SACRAMENTO — California sued Tuesday to block the Trump administration from canceling nearly $1 billion for the state’s high-speed rail project, escalating the state’s feud with the federal government.
The Federal Railroad Administration announced last week it would not give California the money awarded by Congress nearly a decade ago, arguing that the state has not made enough progress on the project.
The state must complete construction on a segment of track in the Central Valley agricultural heartland by 2022 to keep the money, and the administration has argued the state cannot meet that deadline.
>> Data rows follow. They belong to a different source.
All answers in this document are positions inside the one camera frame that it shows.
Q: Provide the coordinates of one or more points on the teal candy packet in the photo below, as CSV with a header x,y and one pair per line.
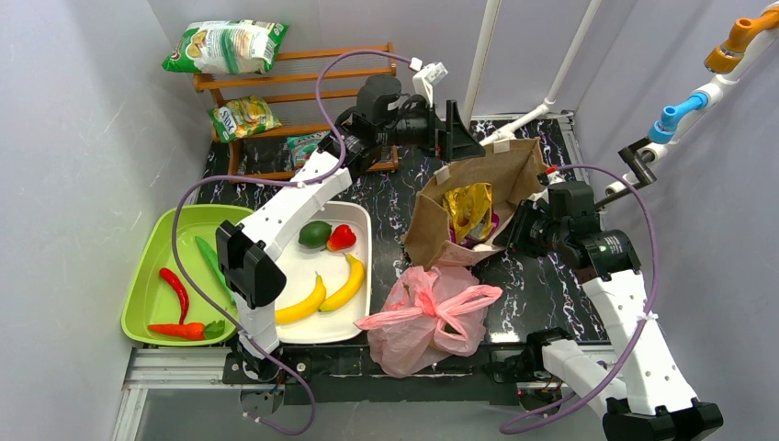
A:
x,y
302,147

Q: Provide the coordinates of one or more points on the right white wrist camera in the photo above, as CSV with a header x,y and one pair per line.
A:
x,y
551,176

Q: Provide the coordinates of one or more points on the green cucumber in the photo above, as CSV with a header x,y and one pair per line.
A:
x,y
212,261

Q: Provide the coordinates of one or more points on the right yellow banana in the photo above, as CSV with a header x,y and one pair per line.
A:
x,y
349,289

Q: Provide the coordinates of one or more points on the yellow Lays chips bag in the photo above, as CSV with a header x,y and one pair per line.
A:
x,y
467,206

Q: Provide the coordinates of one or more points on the small red tomato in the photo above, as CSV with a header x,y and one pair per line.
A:
x,y
192,331

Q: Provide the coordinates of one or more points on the brown burlap tote bag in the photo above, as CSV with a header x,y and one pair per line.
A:
x,y
509,167

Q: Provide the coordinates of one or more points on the green yellow snack bag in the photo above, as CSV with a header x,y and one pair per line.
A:
x,y
241,118

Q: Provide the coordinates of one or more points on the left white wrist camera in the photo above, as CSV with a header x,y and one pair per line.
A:
x,y
426,77

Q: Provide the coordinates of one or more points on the red chili pepper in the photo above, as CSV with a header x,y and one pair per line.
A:
x,y
171,278

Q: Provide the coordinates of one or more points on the black pipe clamp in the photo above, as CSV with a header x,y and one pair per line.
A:
x,y
641,175

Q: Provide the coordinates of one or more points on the white rectangular tray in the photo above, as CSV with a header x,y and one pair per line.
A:
x,y
301,266

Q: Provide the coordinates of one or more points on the green avocado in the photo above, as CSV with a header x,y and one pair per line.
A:
x,y
315,234

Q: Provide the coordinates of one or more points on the green white chips bag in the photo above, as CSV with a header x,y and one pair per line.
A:
x,y
227,47

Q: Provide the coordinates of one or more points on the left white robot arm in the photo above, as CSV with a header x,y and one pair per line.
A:
x,y
381,118

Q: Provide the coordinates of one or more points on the red strawberry toy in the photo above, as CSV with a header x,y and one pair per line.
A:
x,y
341,238

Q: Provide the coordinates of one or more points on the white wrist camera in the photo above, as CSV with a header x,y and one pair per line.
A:
x,y
426,77
551,176

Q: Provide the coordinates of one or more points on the pink plastic grocery bag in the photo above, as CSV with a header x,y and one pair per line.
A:
x,y
428,316

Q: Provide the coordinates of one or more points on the yellow banana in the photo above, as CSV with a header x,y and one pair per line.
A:
x,y
304,308
349,289

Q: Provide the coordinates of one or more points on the orange pipe valve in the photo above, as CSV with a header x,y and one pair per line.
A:
x,y
726,56

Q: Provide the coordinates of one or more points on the lower left yellow banana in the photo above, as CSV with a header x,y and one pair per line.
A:
x,y
304,308

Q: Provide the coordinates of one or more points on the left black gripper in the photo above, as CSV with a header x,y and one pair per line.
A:
x,y
440,131

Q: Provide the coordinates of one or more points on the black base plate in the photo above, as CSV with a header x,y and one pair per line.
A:
x,y
495,374

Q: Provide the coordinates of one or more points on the white PVC pipe frame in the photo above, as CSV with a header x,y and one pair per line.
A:
x,y
616,68

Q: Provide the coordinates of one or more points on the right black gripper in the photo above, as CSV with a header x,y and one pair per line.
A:
x,y
513,228

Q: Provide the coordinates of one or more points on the purple grape candy packet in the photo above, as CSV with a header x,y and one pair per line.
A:
x,y
479,234

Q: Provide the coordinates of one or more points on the wooden shelf rack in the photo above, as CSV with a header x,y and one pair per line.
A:
x,y
289,88

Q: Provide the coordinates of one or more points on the blue pipe valve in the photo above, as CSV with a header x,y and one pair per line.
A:
x,y
664,128
But Democratic Gov. Gavin Newsom says the move is retribution for California’s criticism of President Donald Trump’s immigration policies.
“The decision was precipitated by President Trump’s overt hostility to California, its challenge to his border wall initiatives, and what he called the ‘green disaster’ high-speed rail project,” the state said in the lawsuit.
California has worked for more than a decade on the project to bring high-speed rail service between Los Angeles and San Francisco, but the project has been plagued by delays and cost overruns. It’s now projected to cost around $77 billion and be finished by 2033.
State Has Already Spent $2.5 Billion in Federal Funding
The $929 million the Trump administration plans to cancel is a key funding for a Central Valley track segment expected to cost about $12 billion.
California was not expected to tap that funding until 2021. If the lawsuit is not resolved before then, the election could put Democrats in the White House and Congress who may be friendlier to the project.
The state has already spent $2.5 billion in federal funding, and the Trump administration is exploring whether it can try to get that money back.
The lawsuit also asks the court to block the administration from awarding the money to any other project.
The suit was filed in the Northern District of California.